=== Activity ===
Quote verbatim the span of lines that begins the listing below and closes with the line containing "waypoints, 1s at".

=== Recorded data ===
----------------------------------------
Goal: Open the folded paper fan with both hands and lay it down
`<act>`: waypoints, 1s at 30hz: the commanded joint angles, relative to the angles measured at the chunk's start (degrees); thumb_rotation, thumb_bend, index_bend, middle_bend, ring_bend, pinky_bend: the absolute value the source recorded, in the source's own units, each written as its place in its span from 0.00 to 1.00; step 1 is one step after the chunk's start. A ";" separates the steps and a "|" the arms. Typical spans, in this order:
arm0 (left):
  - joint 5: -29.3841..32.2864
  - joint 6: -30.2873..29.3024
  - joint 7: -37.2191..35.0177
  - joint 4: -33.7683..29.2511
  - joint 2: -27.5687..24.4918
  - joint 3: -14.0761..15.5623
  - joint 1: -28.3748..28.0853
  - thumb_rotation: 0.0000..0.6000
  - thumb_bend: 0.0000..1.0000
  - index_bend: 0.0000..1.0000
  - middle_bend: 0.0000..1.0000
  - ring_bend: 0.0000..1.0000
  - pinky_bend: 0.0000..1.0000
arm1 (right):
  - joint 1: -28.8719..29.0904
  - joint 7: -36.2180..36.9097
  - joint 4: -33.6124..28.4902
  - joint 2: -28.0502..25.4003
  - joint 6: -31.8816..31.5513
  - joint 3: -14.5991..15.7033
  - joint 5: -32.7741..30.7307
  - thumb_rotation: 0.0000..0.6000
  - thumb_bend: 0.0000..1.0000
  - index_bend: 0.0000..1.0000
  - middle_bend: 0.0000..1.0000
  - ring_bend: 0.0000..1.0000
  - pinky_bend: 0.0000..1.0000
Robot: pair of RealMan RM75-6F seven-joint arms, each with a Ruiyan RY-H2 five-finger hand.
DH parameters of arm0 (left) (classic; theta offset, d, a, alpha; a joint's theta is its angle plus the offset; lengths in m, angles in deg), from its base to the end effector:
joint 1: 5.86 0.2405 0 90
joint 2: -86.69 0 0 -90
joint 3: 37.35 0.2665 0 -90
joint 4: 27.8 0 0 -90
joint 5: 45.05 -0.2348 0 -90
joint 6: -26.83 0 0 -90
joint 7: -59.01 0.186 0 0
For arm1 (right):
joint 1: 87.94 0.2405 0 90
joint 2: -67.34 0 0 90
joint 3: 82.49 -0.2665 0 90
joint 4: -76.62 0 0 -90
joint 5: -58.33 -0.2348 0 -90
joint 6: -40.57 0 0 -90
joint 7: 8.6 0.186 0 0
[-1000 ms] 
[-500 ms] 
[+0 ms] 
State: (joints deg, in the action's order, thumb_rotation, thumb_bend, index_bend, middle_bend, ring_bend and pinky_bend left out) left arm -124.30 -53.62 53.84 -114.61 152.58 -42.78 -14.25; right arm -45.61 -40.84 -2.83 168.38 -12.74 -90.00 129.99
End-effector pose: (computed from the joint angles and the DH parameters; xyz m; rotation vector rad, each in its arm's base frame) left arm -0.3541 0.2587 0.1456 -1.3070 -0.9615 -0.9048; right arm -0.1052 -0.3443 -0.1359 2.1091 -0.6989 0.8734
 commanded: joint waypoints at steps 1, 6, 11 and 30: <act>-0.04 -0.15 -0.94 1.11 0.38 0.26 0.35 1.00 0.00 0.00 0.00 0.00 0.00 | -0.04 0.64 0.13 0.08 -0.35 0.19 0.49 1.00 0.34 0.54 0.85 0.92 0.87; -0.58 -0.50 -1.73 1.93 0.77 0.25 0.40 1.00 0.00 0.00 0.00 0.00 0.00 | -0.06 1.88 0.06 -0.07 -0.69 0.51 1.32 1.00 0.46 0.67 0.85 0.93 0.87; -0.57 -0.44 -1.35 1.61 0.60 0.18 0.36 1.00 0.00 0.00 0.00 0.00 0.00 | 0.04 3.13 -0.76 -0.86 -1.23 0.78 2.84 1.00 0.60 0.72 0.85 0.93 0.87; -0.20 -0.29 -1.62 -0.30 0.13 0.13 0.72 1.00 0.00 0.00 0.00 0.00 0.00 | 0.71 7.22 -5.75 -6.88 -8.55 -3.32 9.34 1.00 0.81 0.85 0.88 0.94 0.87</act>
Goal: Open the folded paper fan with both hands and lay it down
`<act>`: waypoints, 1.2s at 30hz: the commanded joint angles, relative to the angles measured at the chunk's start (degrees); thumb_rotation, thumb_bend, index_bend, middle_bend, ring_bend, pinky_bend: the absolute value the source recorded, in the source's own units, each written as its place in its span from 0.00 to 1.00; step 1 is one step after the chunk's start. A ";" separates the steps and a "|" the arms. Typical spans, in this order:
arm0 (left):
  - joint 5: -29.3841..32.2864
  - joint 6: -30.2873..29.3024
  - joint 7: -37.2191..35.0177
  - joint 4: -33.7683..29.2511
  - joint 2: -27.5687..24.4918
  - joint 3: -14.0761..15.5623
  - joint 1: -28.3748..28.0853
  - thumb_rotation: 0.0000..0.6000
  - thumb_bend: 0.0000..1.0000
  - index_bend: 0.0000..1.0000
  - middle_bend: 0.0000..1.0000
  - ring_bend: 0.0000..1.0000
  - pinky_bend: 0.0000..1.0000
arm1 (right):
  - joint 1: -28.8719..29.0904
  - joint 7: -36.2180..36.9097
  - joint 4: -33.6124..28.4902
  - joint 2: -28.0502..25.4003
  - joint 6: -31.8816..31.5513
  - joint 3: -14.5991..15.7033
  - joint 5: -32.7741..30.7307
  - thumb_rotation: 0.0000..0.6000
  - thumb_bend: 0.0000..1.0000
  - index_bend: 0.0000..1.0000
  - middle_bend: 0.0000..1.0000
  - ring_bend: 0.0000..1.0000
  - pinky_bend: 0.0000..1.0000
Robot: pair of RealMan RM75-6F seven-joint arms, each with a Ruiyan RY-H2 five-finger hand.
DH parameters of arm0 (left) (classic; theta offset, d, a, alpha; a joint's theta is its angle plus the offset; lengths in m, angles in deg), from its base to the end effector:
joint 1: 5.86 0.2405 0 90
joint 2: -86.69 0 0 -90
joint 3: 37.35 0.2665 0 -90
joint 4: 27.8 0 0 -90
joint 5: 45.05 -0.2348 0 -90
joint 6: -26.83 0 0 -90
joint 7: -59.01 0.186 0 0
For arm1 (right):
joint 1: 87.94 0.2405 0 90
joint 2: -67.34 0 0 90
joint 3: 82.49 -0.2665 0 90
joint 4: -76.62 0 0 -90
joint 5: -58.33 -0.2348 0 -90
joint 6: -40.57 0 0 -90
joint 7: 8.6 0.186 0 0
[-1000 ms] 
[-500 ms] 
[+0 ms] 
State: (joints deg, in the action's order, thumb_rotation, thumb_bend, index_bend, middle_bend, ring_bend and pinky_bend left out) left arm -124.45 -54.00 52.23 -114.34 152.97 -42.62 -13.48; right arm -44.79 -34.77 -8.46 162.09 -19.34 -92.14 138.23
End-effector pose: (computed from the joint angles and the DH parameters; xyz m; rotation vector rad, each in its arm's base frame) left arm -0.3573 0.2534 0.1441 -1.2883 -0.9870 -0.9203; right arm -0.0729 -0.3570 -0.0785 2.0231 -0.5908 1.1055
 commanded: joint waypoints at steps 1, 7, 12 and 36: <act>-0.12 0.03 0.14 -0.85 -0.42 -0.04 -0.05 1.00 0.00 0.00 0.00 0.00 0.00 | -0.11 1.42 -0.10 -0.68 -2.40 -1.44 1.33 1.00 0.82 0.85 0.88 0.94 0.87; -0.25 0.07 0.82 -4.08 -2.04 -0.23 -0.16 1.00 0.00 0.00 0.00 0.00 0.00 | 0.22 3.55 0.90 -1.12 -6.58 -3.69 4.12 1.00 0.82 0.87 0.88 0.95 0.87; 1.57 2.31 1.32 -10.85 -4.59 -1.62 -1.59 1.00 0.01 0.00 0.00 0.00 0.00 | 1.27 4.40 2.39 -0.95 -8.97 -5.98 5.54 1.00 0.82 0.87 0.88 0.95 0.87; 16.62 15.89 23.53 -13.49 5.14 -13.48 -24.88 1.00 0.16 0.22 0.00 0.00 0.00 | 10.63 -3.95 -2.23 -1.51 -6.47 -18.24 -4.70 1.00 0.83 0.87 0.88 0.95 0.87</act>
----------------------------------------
=== Reply to the exercise ===
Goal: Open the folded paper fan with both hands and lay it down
`<act>`: waypoints, 1s at 30hz: the commanded joint angles, relative to the angles measured at the chunk's start (degrees); thumb_rotation, thumb_bend, index_bend, middle_bend, ring_bend, pinky_bend: the absolute value the source recorded, in the source's own units, each written as its place in its span from 0.00 to 1.00; step 1 is one step after the chunk's start. A ";" separates the steps and a "|" the arms. Typical spans, in this order:

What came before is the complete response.